One thing I've recommended before is the Alan Titchmarsh DVD 'How to be a gardener'. Will hopefully fill you with confidence, because rather than reading about stuff in a book you can actually see him do it and then copy, which demystifies a lot of things!

muddymary · 13/08/2015 09:33

Thank you for the tips! I've ordered gardening for dummies off amazon but will go back on and have a search for the gardening in pjs book and the Alan Titchmarsh dvd.
From what I've noticed the soil seems quite sandy and the area that's a sun trap seems to be where the shed is but I'll have a proper look at the conditions today and find out what mulch is
Thanks again!

OP posts:
shovetheholly · 13/08/2015 09:45

Let us know what you have and what you like and we can suggest stuff!

Mulch = rich organic matter that you shove on the soil around plants. Locks in moisture and provides nutrients for the plants -and keeps down weeds too. Gradually, worms and other minibeasts incorporate it into the soil, which improves texture.

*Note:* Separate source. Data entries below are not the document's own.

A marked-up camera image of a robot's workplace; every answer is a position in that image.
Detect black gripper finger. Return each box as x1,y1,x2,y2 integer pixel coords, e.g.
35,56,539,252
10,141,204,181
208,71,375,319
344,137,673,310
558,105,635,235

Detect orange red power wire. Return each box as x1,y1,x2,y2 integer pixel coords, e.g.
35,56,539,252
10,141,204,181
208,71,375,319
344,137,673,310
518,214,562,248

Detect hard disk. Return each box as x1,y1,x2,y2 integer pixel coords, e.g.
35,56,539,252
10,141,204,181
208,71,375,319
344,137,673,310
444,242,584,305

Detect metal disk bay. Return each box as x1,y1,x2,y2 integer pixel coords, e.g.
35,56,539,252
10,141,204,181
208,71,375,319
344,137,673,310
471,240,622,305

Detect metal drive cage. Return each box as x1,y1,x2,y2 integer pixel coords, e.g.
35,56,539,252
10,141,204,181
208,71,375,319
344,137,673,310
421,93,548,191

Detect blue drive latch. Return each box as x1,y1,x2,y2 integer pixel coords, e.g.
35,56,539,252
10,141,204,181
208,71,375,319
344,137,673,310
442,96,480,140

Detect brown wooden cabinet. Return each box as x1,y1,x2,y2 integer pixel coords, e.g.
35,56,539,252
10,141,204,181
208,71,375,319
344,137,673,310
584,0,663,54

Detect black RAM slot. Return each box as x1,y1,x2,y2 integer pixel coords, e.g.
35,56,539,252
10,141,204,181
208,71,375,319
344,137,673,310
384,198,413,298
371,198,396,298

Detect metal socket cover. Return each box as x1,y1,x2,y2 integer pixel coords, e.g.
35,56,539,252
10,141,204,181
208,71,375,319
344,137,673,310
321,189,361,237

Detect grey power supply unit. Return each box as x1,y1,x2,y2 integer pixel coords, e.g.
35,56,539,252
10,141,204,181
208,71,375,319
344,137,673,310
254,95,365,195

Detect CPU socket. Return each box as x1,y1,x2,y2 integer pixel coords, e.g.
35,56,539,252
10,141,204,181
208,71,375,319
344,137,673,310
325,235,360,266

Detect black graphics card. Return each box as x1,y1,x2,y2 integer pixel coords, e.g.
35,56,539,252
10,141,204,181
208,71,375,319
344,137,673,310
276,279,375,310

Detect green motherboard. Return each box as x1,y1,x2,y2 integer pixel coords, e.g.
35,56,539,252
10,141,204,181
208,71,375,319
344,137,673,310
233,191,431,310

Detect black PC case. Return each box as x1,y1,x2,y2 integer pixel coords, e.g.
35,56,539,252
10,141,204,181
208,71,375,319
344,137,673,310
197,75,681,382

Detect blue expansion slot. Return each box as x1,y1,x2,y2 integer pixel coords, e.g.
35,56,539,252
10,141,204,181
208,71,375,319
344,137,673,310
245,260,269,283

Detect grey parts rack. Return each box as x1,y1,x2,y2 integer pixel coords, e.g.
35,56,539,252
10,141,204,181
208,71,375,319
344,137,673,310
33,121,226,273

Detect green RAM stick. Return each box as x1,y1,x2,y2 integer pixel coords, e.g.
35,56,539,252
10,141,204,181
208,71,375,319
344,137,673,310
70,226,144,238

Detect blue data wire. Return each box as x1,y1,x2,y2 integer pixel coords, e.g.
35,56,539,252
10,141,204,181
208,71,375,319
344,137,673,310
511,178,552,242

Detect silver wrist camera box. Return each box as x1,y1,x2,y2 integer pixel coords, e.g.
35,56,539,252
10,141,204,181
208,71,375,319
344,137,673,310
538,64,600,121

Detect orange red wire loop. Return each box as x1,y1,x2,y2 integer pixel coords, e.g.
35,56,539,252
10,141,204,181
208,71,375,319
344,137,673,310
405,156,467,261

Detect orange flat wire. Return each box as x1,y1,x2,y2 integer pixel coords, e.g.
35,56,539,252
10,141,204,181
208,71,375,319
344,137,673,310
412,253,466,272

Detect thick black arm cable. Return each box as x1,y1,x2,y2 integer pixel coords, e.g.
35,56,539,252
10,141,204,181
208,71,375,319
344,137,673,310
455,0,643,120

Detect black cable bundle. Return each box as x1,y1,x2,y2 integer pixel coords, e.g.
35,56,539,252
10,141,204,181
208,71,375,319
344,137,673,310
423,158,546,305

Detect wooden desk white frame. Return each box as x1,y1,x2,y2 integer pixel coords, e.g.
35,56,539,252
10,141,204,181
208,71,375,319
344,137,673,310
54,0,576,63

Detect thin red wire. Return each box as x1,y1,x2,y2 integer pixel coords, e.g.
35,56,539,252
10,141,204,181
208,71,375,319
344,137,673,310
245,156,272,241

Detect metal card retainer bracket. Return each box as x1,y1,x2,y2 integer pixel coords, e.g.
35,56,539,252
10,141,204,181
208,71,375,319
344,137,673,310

Weedinginthegarden · 13/08/2015 21:34

Summer is a dodgy time to be planting, look for shrubs and trees. In the autumn, and they will have time to establish, the summer puts plants through a lot of strain, even with watering,
Have a look around the neighborhood, you will see which plants do well in your area..
Good step getting the dummies guide, their books are really useful.
I remember my lavenders taking awhile to establish, they are now romping away, the house is full of bundles of drying lavender.
Winter is a surprisingly productive time to visit the garden centre to find winter flowering shrubs, my winter Jasmine is my best buy,

StaceyAndTracey · 14/08/2015 03:56

Ask the previous owners how they maintained it

Flingmoo · 03/09/2015 09:57

When did you plant the lavender? I think they do most of their growing in the spring, flower through the summer and then around now the flowers die off and you cut the plants back drastically to encourage growth next year.